EXERCISE GOAL -> All lines of the listing that contain "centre" should be shown in full.

RECORDS SHOWN ->
☆ ☆ ☆
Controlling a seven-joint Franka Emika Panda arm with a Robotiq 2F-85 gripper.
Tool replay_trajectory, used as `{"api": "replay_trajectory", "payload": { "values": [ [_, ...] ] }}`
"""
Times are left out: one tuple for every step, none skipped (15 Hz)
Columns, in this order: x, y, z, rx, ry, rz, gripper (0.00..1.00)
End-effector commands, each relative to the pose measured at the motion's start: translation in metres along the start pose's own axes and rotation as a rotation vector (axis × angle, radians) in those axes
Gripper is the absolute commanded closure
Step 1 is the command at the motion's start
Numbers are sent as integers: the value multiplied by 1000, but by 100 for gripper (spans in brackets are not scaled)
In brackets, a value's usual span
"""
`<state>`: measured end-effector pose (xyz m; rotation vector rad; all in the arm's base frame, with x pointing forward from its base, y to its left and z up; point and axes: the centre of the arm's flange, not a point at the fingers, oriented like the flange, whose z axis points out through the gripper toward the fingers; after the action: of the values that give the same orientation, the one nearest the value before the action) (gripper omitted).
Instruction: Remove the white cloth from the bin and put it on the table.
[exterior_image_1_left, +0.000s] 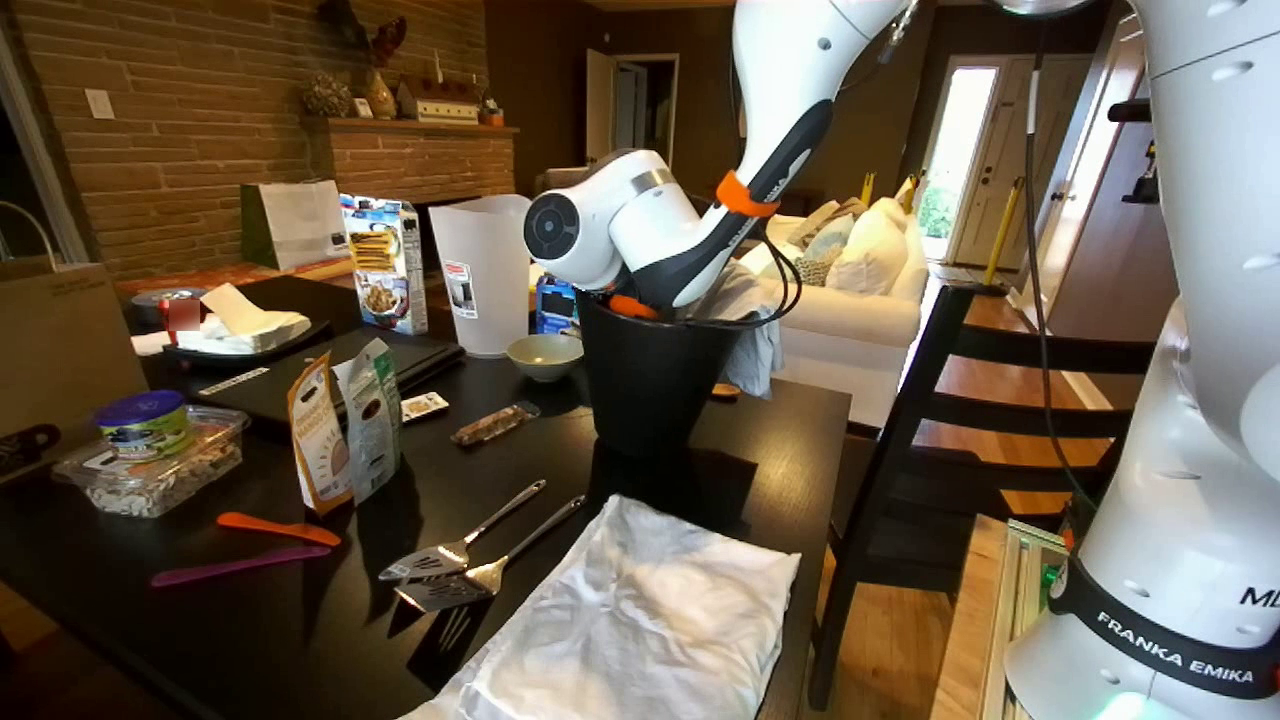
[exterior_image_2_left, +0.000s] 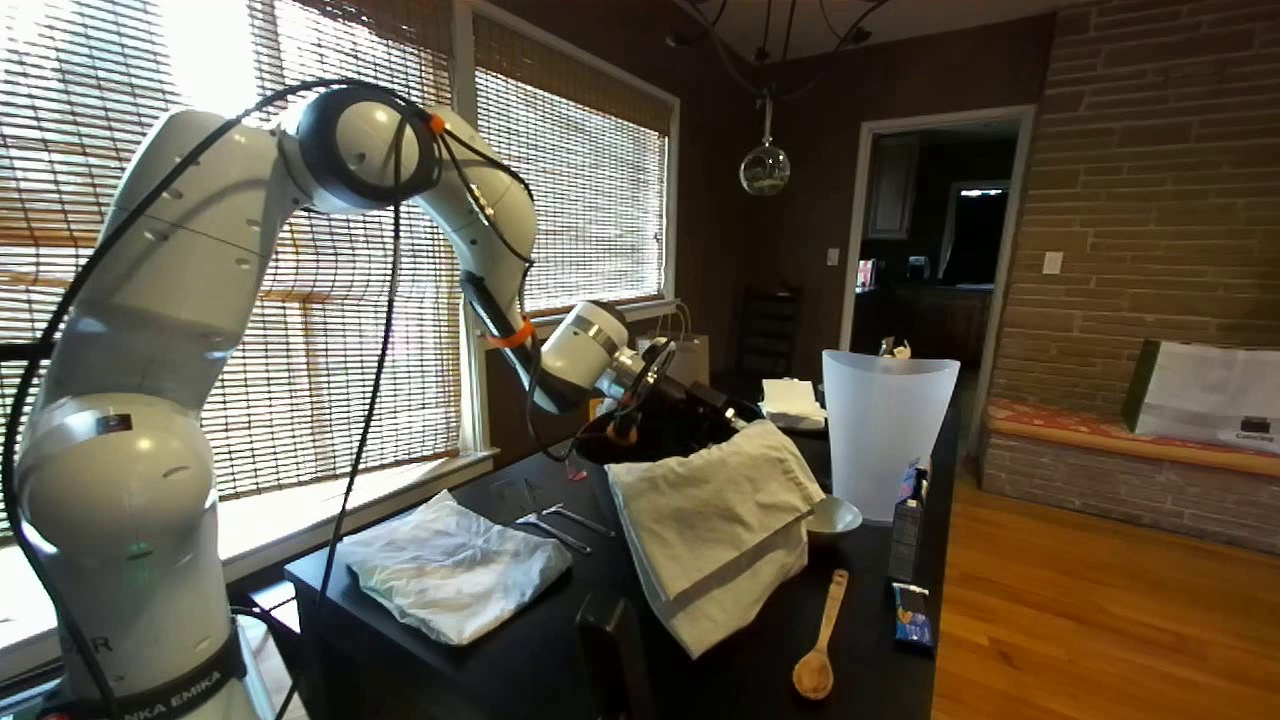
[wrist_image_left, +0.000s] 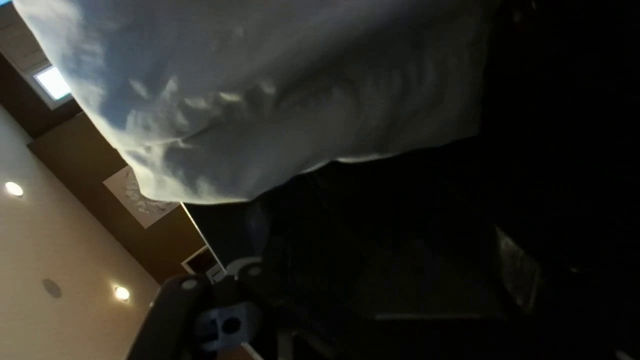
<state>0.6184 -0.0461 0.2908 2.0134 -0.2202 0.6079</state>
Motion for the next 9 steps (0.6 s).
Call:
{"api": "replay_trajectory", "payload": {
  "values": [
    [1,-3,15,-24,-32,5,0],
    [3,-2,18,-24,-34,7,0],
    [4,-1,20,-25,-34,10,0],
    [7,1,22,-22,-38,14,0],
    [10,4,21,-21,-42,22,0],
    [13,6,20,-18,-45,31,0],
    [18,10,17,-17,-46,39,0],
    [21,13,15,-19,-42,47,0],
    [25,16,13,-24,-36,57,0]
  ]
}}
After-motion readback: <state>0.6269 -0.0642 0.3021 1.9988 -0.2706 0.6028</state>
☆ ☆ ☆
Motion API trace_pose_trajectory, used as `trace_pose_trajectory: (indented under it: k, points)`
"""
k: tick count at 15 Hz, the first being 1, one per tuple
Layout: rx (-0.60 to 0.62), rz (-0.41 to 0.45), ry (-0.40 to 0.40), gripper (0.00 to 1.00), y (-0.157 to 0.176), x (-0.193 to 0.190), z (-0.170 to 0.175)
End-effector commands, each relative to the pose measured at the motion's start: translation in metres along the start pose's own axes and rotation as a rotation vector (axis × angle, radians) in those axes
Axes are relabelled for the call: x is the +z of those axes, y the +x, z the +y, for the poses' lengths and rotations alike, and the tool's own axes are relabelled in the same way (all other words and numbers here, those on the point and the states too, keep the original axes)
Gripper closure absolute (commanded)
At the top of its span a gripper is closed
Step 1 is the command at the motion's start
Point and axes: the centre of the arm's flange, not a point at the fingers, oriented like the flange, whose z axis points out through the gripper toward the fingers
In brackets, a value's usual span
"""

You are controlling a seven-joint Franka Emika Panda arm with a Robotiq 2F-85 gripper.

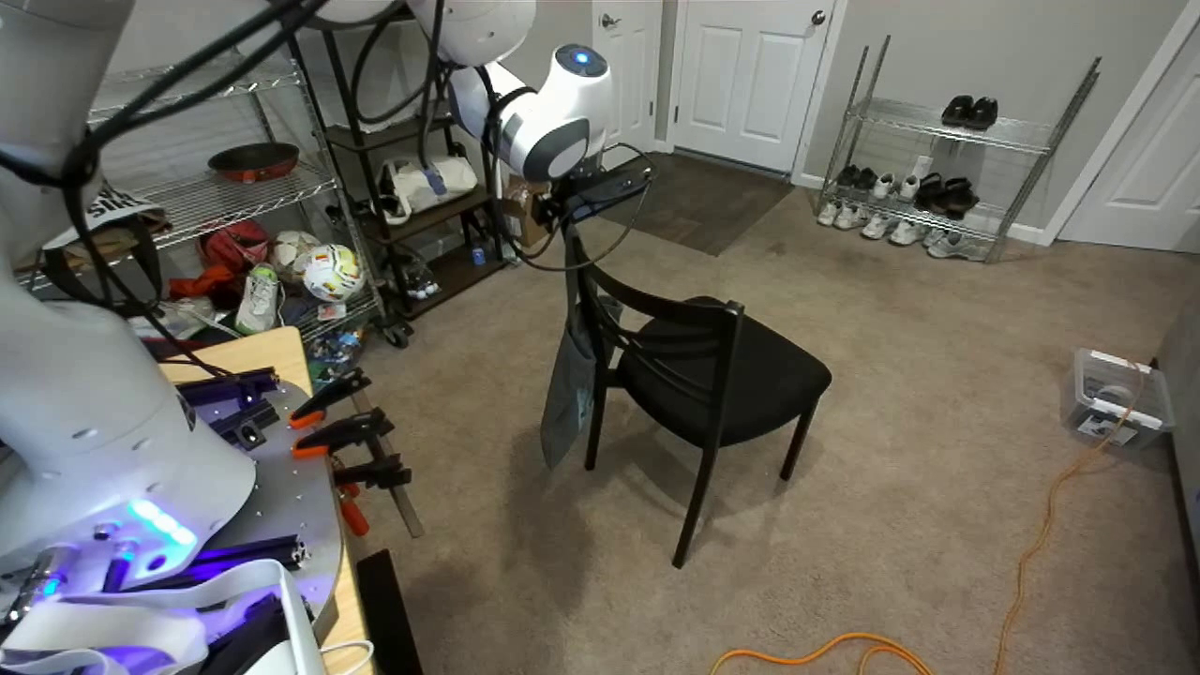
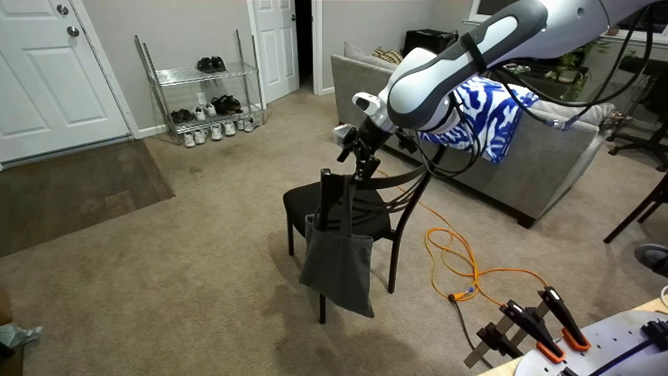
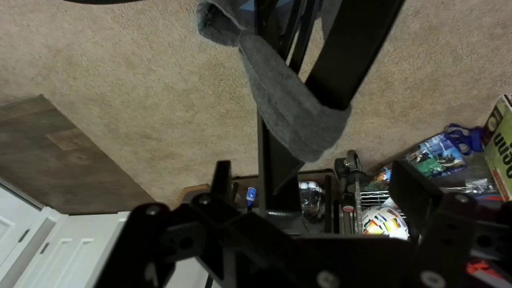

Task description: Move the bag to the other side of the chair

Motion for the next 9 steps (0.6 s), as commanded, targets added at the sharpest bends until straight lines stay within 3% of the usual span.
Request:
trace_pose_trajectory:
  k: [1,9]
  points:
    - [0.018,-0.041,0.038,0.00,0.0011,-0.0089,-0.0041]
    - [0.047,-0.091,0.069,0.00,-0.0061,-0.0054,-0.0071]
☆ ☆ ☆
WRITTEN ANSWER ->
`<state>`: measured end-effector pose (xyz m; rotation vector rad; all in the arm's base frame, with x pointing forward from its base, y to its left and z up; point and axes: the centre of the arm's flange, not a point at the fingers, oriented like the flange, whose z axis points out through the gripper toward the fingers; after the action: of the values that give the same orientation, the one nearest the value before the action) (gripper omitted).
Point and axes: the centre of the arm's flange, not a point at the fingers, oriented like the flange, whose z axis points out through the gripper toward the fingers

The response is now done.